● **INSTRUCTIONS FOR THE TASK**
Among the entries below, find the line with "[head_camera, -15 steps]", then quote it and each following line up to and including the line with "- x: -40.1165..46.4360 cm", and nothing else.

BEGIN DATA SUPPLIED

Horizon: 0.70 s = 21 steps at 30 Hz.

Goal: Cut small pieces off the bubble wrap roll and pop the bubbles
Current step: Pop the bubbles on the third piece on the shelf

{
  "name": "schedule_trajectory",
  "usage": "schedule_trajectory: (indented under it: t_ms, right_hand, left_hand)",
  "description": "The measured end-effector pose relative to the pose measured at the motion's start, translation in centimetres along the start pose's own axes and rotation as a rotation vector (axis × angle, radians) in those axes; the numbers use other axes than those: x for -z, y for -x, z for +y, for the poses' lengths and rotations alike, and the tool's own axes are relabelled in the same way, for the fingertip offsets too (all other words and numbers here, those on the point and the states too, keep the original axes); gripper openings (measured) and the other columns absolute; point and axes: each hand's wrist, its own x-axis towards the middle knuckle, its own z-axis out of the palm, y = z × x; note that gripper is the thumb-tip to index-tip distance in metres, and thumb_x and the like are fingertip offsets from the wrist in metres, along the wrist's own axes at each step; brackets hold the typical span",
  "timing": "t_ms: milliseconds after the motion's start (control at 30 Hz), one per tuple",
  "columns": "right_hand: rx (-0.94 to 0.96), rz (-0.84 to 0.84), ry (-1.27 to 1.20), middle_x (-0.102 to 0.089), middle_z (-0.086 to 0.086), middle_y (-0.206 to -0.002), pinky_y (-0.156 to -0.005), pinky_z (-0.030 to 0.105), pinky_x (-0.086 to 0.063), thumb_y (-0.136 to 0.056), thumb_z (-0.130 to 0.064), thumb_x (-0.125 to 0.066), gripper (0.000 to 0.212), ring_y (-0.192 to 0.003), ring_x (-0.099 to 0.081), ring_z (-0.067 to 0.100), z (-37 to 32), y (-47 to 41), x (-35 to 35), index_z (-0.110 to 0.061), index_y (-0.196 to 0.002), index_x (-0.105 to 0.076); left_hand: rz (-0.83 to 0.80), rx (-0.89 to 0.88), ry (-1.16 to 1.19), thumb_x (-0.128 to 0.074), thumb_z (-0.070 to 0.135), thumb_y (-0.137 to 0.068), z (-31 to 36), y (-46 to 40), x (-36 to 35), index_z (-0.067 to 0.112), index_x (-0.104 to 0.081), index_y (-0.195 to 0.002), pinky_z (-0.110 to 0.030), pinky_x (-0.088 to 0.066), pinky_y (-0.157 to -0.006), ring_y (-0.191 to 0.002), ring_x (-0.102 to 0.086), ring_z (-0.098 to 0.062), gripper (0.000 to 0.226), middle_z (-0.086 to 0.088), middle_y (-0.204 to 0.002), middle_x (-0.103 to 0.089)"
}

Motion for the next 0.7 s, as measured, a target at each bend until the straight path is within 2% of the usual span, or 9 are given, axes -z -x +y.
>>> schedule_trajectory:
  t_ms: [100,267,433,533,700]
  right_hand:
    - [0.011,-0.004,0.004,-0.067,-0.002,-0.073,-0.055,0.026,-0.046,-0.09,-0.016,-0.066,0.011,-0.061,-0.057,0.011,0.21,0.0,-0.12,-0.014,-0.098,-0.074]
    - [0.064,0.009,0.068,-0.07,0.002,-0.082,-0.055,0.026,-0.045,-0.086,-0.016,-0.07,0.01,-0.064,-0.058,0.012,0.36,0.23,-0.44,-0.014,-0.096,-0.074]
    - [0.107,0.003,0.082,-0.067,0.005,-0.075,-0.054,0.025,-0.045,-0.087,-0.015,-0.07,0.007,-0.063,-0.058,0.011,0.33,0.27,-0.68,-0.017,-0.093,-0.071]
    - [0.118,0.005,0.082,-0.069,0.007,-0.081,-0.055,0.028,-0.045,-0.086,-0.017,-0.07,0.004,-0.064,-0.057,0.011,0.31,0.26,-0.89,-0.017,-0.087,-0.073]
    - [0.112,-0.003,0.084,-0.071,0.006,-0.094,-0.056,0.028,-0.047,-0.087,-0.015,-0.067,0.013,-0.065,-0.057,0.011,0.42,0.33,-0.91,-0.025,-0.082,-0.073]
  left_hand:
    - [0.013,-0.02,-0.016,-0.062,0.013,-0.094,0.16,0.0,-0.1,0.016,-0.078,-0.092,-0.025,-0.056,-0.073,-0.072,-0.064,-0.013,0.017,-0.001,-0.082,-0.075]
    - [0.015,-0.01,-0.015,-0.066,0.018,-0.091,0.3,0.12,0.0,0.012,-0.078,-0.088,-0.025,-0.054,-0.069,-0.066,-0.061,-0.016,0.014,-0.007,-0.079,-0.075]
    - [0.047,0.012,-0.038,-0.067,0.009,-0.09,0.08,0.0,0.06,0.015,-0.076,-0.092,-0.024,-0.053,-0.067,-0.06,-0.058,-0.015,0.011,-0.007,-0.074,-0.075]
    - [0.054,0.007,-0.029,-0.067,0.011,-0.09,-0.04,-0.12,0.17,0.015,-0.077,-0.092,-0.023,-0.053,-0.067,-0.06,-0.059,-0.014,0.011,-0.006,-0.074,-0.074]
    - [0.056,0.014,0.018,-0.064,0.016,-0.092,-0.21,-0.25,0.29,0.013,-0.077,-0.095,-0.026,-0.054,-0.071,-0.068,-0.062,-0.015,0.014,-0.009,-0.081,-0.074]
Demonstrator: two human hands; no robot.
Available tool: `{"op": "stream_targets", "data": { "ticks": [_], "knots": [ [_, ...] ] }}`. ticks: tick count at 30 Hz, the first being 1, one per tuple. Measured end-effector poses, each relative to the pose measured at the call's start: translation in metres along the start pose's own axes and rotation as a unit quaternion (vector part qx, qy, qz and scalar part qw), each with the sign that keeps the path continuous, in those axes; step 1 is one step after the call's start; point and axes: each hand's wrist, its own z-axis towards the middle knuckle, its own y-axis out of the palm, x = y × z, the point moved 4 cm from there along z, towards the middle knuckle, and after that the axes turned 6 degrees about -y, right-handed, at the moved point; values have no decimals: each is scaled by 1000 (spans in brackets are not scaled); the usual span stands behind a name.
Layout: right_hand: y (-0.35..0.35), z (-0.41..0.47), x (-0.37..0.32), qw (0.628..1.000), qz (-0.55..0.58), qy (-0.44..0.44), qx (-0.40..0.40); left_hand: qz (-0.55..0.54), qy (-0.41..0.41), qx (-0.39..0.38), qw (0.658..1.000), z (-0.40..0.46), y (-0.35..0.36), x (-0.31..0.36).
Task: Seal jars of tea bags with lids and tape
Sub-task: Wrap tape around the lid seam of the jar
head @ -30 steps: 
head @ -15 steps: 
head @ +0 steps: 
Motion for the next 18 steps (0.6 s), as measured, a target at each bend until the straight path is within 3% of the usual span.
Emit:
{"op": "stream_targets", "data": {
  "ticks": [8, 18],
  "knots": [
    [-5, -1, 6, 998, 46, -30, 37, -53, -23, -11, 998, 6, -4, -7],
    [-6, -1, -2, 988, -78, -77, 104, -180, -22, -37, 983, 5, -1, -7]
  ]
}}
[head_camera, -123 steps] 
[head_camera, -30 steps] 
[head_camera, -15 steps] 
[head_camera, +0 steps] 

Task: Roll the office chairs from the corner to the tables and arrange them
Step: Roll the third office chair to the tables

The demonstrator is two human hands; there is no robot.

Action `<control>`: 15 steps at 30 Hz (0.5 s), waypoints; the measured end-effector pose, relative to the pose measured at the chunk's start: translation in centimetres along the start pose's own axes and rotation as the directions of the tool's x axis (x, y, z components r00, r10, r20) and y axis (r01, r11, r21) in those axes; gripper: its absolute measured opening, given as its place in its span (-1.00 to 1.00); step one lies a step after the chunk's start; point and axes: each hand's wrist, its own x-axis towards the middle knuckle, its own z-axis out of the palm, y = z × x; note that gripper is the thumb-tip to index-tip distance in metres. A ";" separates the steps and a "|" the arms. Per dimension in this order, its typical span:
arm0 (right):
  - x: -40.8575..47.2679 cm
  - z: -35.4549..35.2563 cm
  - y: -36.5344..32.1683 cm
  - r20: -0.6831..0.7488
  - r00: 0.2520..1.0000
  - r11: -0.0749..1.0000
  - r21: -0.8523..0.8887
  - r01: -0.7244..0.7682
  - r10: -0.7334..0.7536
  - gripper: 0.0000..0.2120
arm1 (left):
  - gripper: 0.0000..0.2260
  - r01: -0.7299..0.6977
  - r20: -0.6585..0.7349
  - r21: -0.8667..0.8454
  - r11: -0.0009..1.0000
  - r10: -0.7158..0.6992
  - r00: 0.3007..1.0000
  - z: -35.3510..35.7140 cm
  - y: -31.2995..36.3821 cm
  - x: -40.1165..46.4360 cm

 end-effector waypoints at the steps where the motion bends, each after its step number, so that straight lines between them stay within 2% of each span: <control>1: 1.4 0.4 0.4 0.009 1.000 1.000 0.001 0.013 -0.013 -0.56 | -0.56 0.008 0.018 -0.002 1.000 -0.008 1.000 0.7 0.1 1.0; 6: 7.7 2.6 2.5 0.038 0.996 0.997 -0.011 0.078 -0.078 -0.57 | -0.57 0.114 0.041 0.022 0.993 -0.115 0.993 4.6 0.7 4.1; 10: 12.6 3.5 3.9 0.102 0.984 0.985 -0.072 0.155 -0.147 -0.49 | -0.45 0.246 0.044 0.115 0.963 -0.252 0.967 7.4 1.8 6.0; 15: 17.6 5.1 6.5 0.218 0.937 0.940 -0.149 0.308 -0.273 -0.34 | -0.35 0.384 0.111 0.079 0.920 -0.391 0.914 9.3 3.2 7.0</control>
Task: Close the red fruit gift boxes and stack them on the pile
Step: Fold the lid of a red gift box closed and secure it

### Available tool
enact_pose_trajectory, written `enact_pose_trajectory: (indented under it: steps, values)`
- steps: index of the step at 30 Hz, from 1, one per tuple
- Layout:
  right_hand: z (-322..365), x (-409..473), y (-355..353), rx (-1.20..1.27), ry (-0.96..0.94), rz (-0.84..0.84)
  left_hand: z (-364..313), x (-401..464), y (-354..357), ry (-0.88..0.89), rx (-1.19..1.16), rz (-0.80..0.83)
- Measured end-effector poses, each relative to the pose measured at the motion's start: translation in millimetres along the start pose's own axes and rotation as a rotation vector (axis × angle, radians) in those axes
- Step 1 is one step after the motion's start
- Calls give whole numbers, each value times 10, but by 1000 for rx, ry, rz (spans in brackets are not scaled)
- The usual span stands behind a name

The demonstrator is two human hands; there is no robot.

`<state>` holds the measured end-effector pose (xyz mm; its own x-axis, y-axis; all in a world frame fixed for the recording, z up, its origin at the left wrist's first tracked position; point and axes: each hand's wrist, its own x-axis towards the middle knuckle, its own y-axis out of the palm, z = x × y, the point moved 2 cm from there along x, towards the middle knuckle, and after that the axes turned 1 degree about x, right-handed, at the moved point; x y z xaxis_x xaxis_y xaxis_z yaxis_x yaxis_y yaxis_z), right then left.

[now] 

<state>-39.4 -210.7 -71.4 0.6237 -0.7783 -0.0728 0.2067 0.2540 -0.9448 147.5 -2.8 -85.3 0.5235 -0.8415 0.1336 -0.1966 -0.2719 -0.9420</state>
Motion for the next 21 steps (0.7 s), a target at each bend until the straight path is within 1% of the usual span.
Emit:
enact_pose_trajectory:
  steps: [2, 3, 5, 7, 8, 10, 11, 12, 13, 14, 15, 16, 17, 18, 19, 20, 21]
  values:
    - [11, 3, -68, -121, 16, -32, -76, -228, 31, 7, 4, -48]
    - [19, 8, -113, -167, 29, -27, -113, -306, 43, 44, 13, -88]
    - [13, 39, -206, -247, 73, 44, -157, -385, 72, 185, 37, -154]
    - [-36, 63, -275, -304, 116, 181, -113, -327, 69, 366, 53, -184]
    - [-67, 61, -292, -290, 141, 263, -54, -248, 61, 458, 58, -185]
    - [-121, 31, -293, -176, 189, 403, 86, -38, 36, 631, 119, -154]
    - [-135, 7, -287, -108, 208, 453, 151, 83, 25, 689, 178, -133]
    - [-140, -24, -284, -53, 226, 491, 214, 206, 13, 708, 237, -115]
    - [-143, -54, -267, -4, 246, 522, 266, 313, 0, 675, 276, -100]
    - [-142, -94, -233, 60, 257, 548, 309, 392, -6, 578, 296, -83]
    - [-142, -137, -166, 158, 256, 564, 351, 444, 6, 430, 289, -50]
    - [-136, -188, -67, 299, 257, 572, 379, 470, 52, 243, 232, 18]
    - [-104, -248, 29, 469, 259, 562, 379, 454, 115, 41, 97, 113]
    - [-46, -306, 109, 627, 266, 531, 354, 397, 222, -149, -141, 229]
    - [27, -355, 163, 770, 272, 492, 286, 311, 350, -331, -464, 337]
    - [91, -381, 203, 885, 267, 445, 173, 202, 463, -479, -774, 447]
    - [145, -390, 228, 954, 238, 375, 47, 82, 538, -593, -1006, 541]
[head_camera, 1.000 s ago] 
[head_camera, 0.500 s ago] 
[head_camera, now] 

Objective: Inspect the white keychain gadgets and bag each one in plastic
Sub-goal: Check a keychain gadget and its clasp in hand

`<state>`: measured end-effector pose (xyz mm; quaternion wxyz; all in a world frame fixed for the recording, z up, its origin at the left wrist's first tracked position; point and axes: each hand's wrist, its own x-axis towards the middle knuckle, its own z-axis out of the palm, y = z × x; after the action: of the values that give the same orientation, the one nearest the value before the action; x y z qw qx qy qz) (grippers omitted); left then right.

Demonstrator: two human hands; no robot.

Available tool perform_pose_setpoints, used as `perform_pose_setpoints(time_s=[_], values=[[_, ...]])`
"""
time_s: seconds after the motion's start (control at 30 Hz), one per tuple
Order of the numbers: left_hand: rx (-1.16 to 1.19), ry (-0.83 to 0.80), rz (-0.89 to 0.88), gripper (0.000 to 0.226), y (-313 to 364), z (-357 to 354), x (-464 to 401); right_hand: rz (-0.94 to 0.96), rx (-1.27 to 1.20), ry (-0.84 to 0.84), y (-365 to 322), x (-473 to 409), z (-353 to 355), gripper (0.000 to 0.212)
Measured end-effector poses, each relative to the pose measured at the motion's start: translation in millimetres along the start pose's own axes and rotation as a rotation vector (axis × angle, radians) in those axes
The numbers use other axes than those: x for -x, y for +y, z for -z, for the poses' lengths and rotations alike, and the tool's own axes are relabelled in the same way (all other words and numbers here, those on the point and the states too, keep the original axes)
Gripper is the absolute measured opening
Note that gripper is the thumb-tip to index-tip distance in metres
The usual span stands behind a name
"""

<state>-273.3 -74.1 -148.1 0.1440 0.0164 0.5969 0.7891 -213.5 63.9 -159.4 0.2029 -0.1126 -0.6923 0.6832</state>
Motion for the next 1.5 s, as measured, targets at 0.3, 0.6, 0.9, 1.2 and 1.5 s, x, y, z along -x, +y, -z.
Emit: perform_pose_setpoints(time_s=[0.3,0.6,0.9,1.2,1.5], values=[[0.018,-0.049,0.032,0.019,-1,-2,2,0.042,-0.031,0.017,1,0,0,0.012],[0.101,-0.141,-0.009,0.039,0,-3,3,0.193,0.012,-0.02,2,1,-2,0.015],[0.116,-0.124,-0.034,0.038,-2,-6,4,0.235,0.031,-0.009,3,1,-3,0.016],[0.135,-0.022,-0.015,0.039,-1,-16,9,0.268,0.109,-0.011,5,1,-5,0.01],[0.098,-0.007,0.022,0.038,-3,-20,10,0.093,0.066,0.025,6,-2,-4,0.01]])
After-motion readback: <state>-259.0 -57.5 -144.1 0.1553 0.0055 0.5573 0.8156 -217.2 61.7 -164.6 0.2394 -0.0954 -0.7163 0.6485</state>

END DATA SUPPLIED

● **WRITTEN ANSWER**
[head_camera, -15 steps] 
[head_camera, +0 steps] 

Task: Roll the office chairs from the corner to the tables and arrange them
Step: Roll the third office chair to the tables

The demonstrator is two human hands; there is no robot.

Action `<control>`: 15 steps at 30 Hz (0.5 s), waypoints; the measured end-effector pose, relative to the pose measured at the chunk's start: translation in centimetres along the start pose's own axes and rotation as the directions of the tool's x axis (x, y, z components r00, r10, r20) and y axis (r01, r11, r21) in those axes; gripper: its absolute measured opening, given as its place in its span (-1.00 to 1.00); step one lies a step after the chunk's start; point and axes: each hand's wrist, its own x-axis towards the middle knuckle, its own z-axis out of the palm, y = z × x; note that gripper is the thumb-tip to index-tip distance in metres. A ";" separates the steps and a "|" the arms. Per dimension in this order, its typical span:
arm0 (right):
  - x: -40.8575..47.2679 cm
  - z: -35.4549..35.2563 cm
  - y: -36.5344..32.1683 cm
  - r20: -0.6831..0.7488
  - r00: 0.2520..1.0000
  - r11: -0.0749..1.0000
  - r21: -0.8523..0.8887
  - r01: -0.7244..0.7682
  - r10: -0.7334..0.7536
  - gripper: 0.0000..0.2120
arm1 (left):
  - gripper: 0.0000..0.2260
  - r01: -0.7299..0.6977
  - r20: -0.6585..0.7349
  - r21: -0.8667..0.8454
  - r11: -0.0009..1.0000
  - r10: -0.7158..0.6992
  - r00: 0.3007..1.0000
  - z: -35.3510..35.7140 cm
  - y: -31.2995..36.3821 cm
  - x: -40.1165..46.4360 cm

This answer is complete as it stands.